Township of Midland v. County Board

56 N.W. 317, 37 Neb. 582, 1893 Neb. LEXIS 255
CourtNebraska Supreme Court
DecidedSeptember 20, 1893
DocketNo. 3452
StatusPublished
Cited by3 cases

This text of 56 N.W. 317 (Township of Midland v. County Board) is published on Counsel Stack Legal Research, covering Nebraska Supreme Court primary law. Counsel Stack provides free access to over 12 million legal documents including statutes, case law, regulations, and constitutions.

Bluebook
Township of Midland v. County Board, 56 N.W. 317, 37 Neb. 582, 1893 Neb. LEXIS 255 (Neb. 1893).

Opinion

Ragan, C.

This is an action in equity brought by the township of Midland, in the county of Gage, to restrain the board of supervisors and county clerk of said Gage county from [584]*584issuing and delivering certain bonds of said township to the Chicago, Kansas & Nebraska Railroad Company, or to any corporation or person. The district court, on the hearing of the case, made the injunction perpetual. The board of supervisors and county clerk, and the Chicago, Kansas & Nebraska Railway Company, who had been made a party defendant on its own motion, and filed an answer in the case, appealed from the decree of the district court.

The Chicago, Kansas & Nebraska Railroad Company will be hereinafter designated the “ railroad company,” and the Chicago, Kansas & Nebraska Railway Company will be hereinafter designated as the “railway company.”

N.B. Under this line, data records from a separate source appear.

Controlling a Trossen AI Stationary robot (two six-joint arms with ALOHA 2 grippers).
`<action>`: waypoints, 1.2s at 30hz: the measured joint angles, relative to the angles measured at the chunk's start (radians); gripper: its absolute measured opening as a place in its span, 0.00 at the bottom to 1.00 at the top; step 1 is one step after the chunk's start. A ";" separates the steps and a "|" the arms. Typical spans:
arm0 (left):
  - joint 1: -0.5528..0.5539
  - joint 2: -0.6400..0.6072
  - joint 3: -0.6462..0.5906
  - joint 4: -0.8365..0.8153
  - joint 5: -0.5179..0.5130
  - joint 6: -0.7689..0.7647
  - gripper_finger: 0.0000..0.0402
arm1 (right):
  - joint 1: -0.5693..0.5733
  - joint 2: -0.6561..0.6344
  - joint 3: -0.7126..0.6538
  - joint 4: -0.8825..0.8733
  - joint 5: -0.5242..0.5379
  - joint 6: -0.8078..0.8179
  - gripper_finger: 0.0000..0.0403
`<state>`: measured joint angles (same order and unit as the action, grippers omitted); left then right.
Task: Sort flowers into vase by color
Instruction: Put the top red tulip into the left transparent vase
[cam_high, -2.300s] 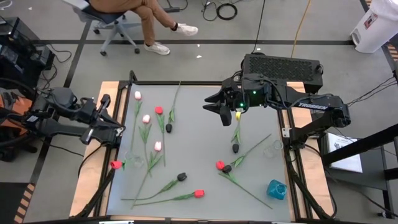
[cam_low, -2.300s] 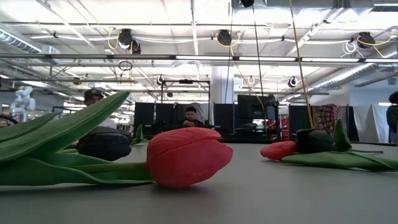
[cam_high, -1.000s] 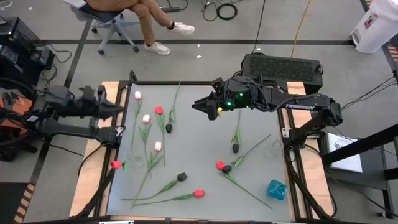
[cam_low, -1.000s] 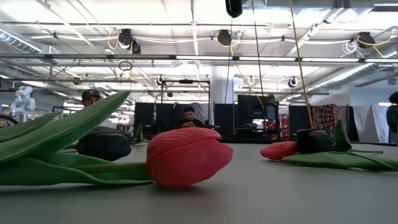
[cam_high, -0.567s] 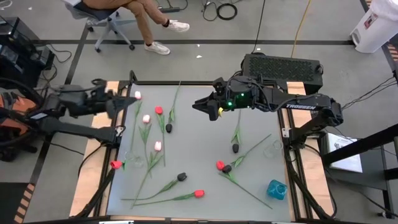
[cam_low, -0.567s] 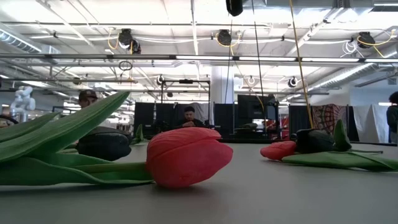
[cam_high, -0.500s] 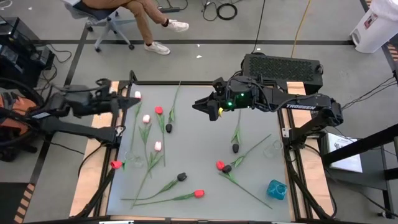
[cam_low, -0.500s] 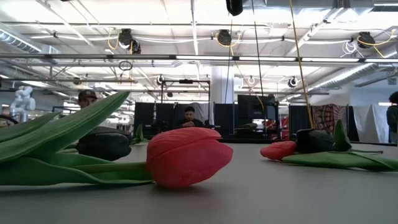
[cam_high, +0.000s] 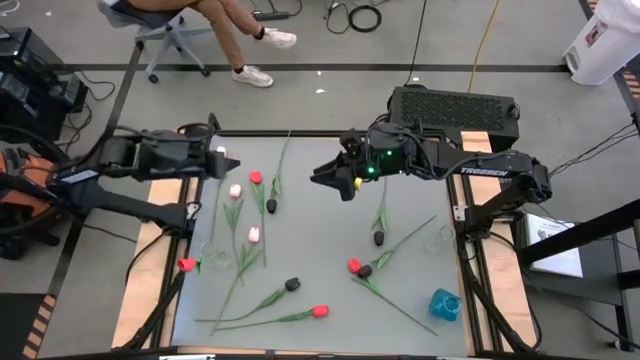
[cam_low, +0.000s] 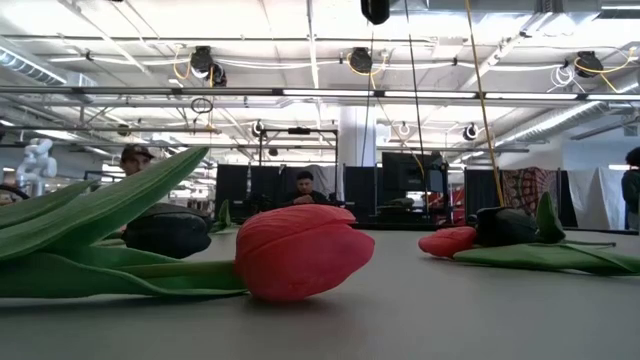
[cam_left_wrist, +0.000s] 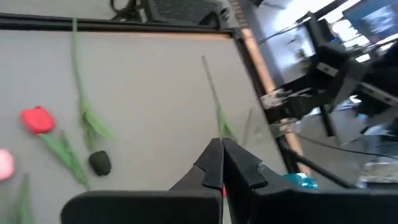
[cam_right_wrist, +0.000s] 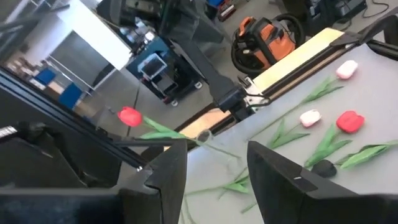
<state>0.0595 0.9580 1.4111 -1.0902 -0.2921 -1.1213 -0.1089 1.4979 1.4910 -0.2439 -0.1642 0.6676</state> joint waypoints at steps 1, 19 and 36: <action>0.001 0.023 0.027 -0.031 0.006 -0.001 0.01 | 0.000 0.000 0.000 -0.013 0.000 -0.006 0.40; 0.004 0.348 0.220 -0.451 0.184 -0.182 0.00 | 0.000 -0.003 0.000 -0.169 0.001 -0.120 0.40; 0.047 0.531 0.117 -0.481 0.149 -0.039 0.29 | 0.000 -0.004 0.000 -0.193 0.001 -0.175 0.40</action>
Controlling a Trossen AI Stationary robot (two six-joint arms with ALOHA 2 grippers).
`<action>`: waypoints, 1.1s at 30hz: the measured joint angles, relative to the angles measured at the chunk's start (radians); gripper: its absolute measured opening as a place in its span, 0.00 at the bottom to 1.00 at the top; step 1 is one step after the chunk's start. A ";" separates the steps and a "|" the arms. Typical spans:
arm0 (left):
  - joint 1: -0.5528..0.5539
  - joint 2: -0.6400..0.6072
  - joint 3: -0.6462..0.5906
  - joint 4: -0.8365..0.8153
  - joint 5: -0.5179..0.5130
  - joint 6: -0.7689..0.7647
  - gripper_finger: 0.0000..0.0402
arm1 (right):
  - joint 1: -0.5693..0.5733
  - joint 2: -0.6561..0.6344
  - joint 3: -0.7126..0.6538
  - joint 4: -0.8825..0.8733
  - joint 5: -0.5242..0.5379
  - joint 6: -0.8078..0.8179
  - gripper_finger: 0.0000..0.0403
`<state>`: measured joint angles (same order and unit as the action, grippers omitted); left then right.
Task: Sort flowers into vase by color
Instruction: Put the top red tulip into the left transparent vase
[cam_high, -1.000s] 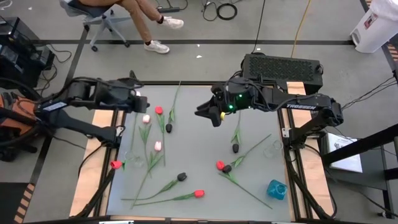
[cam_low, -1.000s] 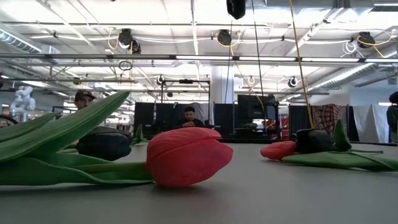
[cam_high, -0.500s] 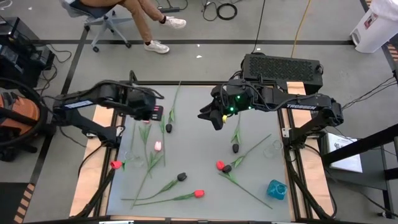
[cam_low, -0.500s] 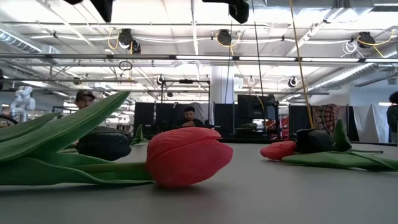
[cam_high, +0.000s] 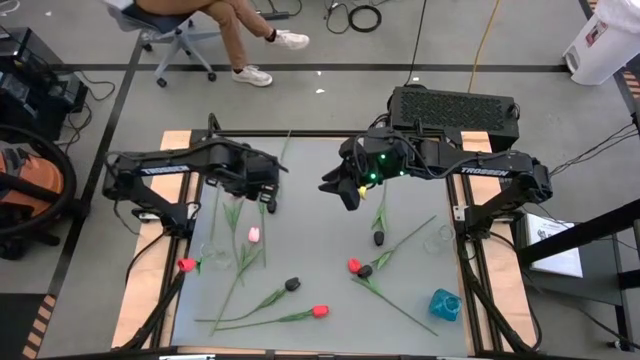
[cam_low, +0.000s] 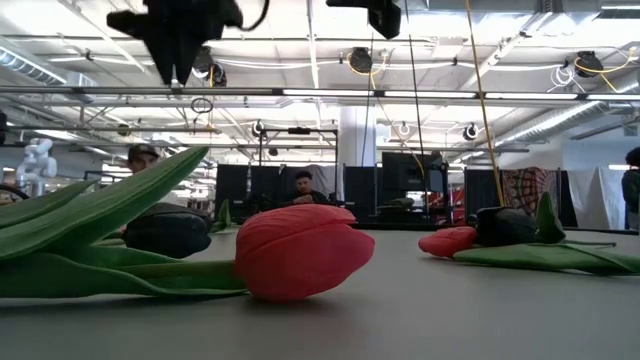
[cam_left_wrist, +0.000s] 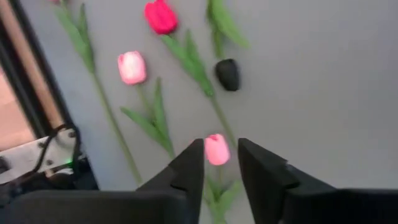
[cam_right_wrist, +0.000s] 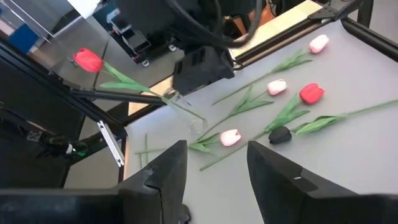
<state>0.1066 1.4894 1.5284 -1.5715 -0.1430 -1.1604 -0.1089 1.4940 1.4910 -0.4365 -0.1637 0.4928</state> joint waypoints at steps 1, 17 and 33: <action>0.004 0.001 -0.016 -0.001 0.004 0.013 0.31 | 0.000 0.000 0.000 -0.007 0.000 -0.004 0.40; 0.099 0.000 -0.254 0.261 0.114 0.099 0.45 | 0.003 0.000 0.000 -0.076 0.001 -0.015 0.40; 0.166 -0.001 -0.491 0.527 0.152 0.100 0.45 | 0.013 0.000 0.000 -0.078 0.001 -0.015 0.40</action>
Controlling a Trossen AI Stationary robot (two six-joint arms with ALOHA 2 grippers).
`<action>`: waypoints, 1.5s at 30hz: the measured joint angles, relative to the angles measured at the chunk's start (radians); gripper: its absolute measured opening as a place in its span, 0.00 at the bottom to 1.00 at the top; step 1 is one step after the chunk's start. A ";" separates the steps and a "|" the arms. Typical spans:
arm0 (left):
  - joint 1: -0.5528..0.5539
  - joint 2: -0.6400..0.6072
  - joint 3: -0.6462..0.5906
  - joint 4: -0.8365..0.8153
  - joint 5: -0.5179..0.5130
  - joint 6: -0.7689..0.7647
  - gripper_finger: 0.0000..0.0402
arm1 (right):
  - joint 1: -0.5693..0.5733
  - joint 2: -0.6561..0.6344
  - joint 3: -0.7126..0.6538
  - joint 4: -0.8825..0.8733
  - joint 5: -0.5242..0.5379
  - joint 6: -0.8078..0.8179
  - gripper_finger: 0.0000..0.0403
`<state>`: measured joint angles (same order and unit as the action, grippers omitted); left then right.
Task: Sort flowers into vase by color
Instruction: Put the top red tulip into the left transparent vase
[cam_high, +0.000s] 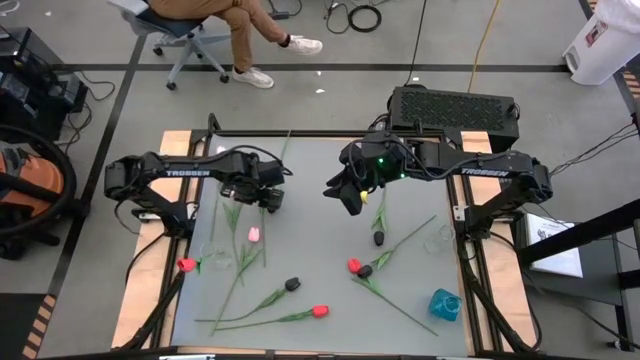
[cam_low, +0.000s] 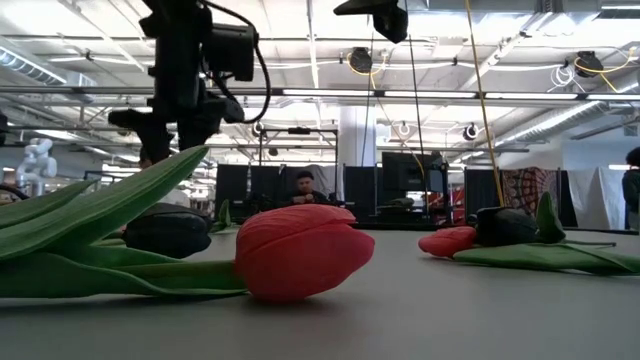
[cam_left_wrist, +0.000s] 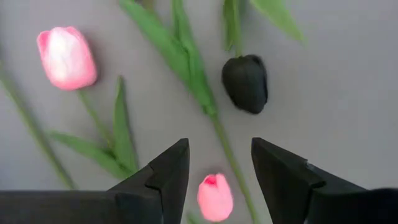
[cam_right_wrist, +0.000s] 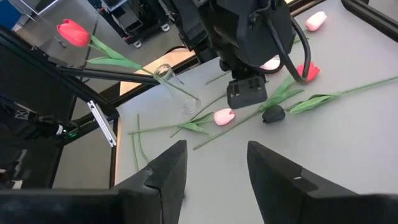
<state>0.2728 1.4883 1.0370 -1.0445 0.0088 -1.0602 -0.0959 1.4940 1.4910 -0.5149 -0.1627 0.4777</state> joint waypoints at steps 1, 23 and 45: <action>0.006 0.000 -0.013 0.014 0.003 0.000 0.45 | 0.000 0.000 0.000 0.000 0.000 0.000 0.40; 0.114 0.000 -0.175 0.235 -0.002 -0.005 0.45 | 0.000 0.000 0.000 -0.014 0.000 0.000 0.40; 0.149 0.114 -0.194 0.331 0.014 0.028 0.45 | 0.000 0.000 0.000 -0.014 0.000 0.000 0.40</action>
<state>0.4215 1.6018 0.8433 -0.7132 0.0229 -1.0323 -0.0959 1.4940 1.4910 -0.5285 -0.1623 0.4774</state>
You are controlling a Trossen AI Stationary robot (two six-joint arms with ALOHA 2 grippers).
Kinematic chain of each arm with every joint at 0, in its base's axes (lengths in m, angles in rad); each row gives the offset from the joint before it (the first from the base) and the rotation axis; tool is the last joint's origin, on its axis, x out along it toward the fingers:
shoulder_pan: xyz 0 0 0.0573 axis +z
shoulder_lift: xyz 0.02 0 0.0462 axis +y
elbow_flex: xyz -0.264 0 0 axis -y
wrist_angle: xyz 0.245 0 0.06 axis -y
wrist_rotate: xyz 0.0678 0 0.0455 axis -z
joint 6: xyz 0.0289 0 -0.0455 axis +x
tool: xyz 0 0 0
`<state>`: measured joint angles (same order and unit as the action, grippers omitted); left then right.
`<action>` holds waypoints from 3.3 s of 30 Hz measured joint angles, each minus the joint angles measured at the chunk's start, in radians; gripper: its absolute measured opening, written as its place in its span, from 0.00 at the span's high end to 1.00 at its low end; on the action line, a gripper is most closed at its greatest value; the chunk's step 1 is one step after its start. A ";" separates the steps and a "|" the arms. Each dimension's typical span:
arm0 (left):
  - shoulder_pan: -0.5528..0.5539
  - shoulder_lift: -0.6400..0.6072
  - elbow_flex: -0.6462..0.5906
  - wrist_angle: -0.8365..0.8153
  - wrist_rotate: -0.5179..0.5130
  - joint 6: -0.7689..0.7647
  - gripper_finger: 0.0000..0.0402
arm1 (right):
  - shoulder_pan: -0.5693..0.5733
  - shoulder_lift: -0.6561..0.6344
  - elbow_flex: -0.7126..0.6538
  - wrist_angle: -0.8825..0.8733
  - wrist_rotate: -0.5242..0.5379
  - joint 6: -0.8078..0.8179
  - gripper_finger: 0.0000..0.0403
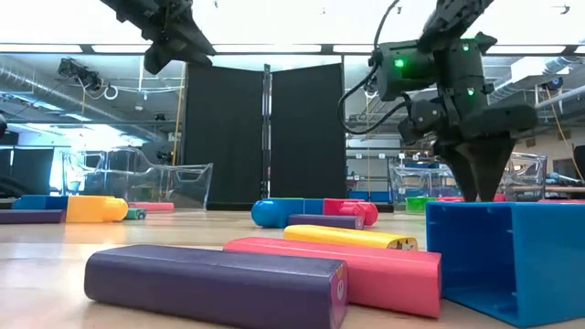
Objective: Sort blocks by size
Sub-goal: Put the yellow block into the top left transparent bin
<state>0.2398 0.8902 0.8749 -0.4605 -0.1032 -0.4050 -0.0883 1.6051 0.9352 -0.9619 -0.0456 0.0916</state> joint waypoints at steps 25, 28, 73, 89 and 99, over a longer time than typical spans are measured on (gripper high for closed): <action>0.000 0.000 0.000 0.054 0.000 -0.021 0.70 | -0.034 -0.001 -0.134 0.124 0.024 -0.043 0.52; 0.000 0.000 0.000 0.052 0.000 -0.021 0.70 | -0.034 0.003 -0.134 0.132 0.018 -0.043 0.62; 0.000 0.066 -0.001 0.477 -0.112 -0.154 0.70 | -0.025 0.012 0.597 0.311 0.236 0.186 0.72; 0.000 0.257 0.007 0.657 -0.018 -0.538 0.71 | -0.047 0.011 0.659 0.312 0.238 0.322 0.72; -0.020 0.347 0.142 0.558 -0.010 -0.490 0.72 | -0.054 0.011 0.659 0.307 0.235 0.325 0.72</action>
<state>0.2196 1.2367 1.0165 0.0971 -0.1131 -0.8946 -0.1421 1.6165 1.5940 -0.6548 0.1894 0.4164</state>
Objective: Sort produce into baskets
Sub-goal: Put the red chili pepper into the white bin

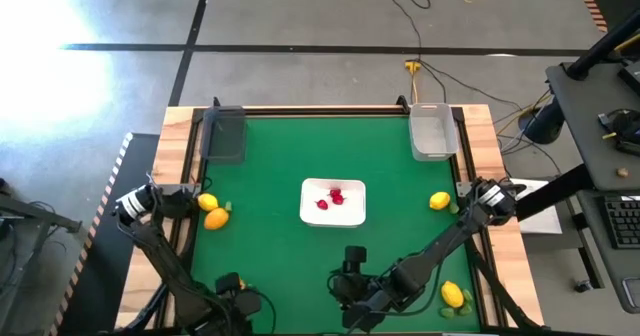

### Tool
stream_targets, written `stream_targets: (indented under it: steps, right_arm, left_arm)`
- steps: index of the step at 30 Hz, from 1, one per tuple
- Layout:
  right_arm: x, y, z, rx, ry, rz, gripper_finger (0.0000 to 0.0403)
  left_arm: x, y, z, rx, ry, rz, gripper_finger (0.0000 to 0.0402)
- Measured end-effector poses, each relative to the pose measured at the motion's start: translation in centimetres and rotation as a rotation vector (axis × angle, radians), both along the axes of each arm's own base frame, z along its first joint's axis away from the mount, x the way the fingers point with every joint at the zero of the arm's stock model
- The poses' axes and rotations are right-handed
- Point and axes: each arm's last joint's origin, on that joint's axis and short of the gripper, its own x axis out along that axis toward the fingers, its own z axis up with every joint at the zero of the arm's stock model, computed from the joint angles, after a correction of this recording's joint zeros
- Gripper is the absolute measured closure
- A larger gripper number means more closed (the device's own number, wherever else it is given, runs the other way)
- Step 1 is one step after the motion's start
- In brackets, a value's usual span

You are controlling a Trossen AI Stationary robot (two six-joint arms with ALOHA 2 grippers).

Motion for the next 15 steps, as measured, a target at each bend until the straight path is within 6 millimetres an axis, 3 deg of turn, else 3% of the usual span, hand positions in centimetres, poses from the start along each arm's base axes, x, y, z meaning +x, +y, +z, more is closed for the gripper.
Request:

We have reached the conclusion that the decree of the district court should be affirmed for the following reasons:

1. The petition presented to the board of supervisors by the fifty freeholders of Midland township prayed the board to call an election in said township and submit to the electors thereof the question whether there should be issued to the railroad company $4,000 of bonds of the township to aid the railroad company in constructing its railroad into and through said county of Gage. The proposition, as actually submitted by the supervisors to the electors of the township, and voted upon by them, was whether the township would authorize the board of supervisors to issue the bonds of said^township to aid the railroad company in constructing its railroad into and through said township. Here was a variance between what was asked for by the petition and what was submitted and voted upon by the-electors of the township. The appellants say that this variance was a mistake or accident on the part of the supervisors, and that the township electors understood at all times that the road was not to be built through the township. We do not know how this may be. There is no such evidence in the record and we have no right to indulge in such a presumption. We only know that the electors voted to issue bonds to aid in the construction of [585]*585the railroad into and through their township; and the deduction logically follows that if the road was not built there, the electors of the township did not agree or consent or promise the donation of the bonds.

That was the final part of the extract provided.